I am working on a application where I have to get some information which is global to the organization.
To get this global data there are some services designed (called as integration layer services) which my application need to call.
Problem is - This data is being widely used in my application particularly in my core module and this is the module which end users might be accessing all the time. - This data is huge that is it may be some thousands of records and this data is not as clean as we need. So, my application has to process the data that was returned by the integration layer service. - In some cases to process this data, for each record to get extra information we have to make a call to the integration layer, which will be a huge overhead and can be a performance bottleneck.
Solution: - Rehosting the data: Which is not at all preferred because of data integrity. No one wants to manage the same data in two places. - Caching: I am not quitely sure how to do this. Cache in a Flat file: IO read/write expensive operations. Database: same as rehosting In memory in application scope: I think system can go slow. With all the above approaches, Synchronization and data integrity would be the major problem.
In such a scenario, how should I have to design my application.
Well, I don't know what would be the best solution. Actually I'd think that you will only know wether a solution will work appropriately after you tried it...
So the only real advice I know to give is to isolate your decision from the rest of the code.
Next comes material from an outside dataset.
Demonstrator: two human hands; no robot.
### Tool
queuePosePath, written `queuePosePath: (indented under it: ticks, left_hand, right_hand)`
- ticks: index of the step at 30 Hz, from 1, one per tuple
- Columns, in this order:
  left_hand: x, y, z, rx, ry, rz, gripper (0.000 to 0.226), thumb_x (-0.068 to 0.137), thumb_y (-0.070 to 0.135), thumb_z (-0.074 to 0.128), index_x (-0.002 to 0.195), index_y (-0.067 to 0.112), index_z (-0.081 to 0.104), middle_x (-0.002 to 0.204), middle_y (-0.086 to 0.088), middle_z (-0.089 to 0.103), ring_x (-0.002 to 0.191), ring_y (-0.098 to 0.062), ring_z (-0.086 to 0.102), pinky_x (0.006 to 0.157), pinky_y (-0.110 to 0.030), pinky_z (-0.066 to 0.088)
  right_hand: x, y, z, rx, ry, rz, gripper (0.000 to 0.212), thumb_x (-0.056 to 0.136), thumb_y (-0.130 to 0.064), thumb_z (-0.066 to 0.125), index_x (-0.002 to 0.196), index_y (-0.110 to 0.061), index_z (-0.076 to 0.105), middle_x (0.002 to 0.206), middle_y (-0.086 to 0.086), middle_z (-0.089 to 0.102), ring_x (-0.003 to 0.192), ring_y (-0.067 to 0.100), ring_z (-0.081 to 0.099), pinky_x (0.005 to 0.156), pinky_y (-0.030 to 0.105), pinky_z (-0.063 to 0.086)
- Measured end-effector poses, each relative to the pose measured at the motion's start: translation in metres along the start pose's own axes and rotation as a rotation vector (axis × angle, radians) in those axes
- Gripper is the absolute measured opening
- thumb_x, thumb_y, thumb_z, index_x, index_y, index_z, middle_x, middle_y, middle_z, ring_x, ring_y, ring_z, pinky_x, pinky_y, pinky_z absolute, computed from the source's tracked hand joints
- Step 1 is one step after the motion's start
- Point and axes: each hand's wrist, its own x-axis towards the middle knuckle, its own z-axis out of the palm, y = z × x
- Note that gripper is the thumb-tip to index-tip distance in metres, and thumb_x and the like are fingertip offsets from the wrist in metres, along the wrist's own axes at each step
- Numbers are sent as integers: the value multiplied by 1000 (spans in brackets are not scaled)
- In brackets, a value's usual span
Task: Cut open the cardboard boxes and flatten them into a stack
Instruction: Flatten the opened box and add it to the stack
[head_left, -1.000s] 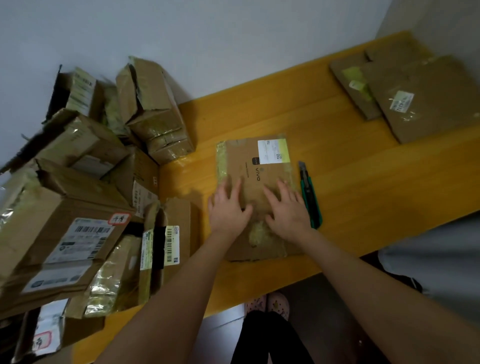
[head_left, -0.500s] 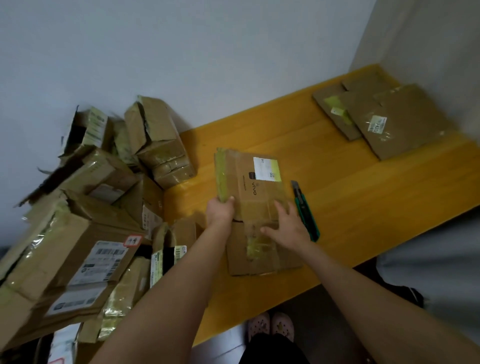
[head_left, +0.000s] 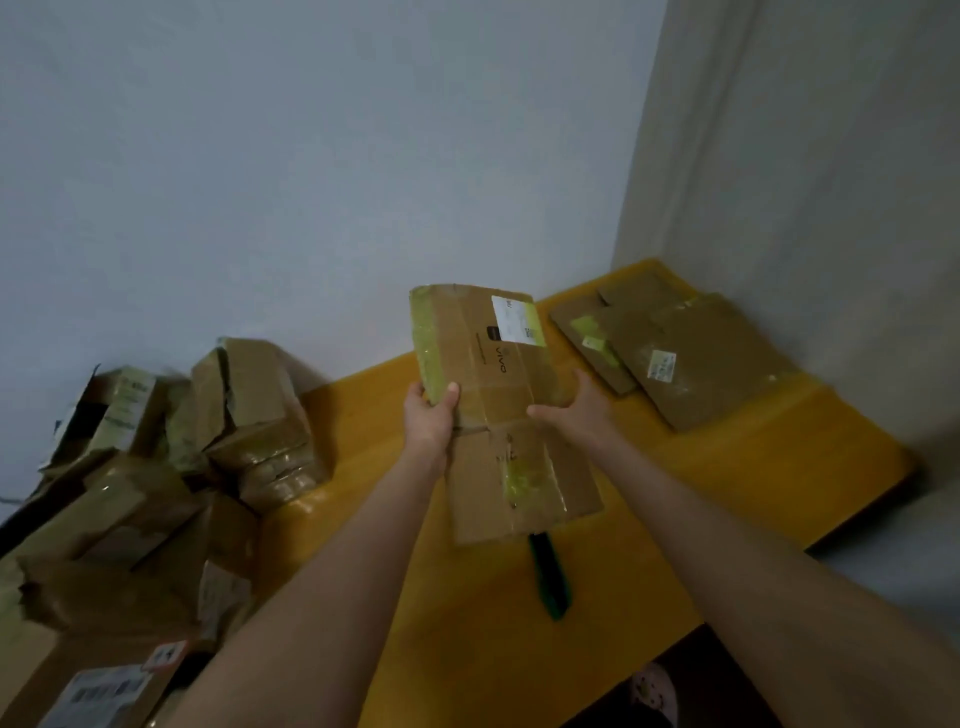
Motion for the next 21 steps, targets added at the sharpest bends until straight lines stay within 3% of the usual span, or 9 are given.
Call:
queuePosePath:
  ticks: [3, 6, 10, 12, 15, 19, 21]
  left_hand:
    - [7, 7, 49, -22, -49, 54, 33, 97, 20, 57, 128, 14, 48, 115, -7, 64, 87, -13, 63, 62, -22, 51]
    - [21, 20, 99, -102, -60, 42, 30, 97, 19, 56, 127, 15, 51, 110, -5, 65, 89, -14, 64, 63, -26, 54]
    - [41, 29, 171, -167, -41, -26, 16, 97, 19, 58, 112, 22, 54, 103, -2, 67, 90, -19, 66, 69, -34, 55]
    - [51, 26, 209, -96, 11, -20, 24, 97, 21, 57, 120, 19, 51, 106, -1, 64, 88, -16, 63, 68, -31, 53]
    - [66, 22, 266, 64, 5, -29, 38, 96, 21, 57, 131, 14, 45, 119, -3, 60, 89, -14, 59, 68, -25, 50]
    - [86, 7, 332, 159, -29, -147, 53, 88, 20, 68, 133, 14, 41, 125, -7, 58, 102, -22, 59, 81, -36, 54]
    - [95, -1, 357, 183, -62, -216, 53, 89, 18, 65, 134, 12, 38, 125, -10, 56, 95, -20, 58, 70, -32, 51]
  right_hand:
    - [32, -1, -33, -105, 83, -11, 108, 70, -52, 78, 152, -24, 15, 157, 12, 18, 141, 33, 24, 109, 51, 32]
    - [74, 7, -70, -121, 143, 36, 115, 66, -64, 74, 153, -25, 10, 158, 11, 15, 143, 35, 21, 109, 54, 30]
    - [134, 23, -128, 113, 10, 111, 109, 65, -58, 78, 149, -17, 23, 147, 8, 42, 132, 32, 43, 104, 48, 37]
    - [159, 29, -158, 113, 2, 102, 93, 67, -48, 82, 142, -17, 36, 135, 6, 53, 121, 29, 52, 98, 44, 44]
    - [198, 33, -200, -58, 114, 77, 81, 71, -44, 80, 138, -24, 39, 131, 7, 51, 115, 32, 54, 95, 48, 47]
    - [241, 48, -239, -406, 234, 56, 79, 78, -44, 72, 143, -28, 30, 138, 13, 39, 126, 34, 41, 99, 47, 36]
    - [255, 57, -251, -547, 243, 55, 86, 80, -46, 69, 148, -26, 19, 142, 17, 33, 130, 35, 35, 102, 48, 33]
Put your caching/distribution/whatever-strategy into an isolated layer and don't expose the implementation details to the rest of the code, so that you can switch to a different strategy later on.
In fact I'd probably start with a "naive" implementation: do the simplest thing that could possibly work (direct access of the information you need, when you need it, but always through the layer), without thinking much about how it could be optimized. You might be surprised how well it works. And if you don't, at least you have something working to measure and profile to get real data to base your decisions on, and something you can inject different strategies into to experiment with.
Does that help?
The soul is dyed the color of its thoughts. Think only on those things that are in line with your principles and can bear the light of day. The content of your character is your choice. Day by day, what you do is who you become. Your integrity is your destiny - it is the light that guides your way. - Heraclitus
Your suggestion gave me confidence My current design is just straight forward. get the information process it and give it to client. As you have suggested I will have to implement it and test it to see how best or worst it can go..
I was wondering how caching works and how it takes care of synchronizing data with original data.
Ilja's advice is good advice. The important part is to "abstract out" the code that actually gathers the data. From your application, make calls to some "Data Abstraction Layer" (DAO) that will handle the acquisition of your data. To start with, the DAO will probably just make direct calls and might very well be a bottleneck. If it is, you can address that without having to change any of your code.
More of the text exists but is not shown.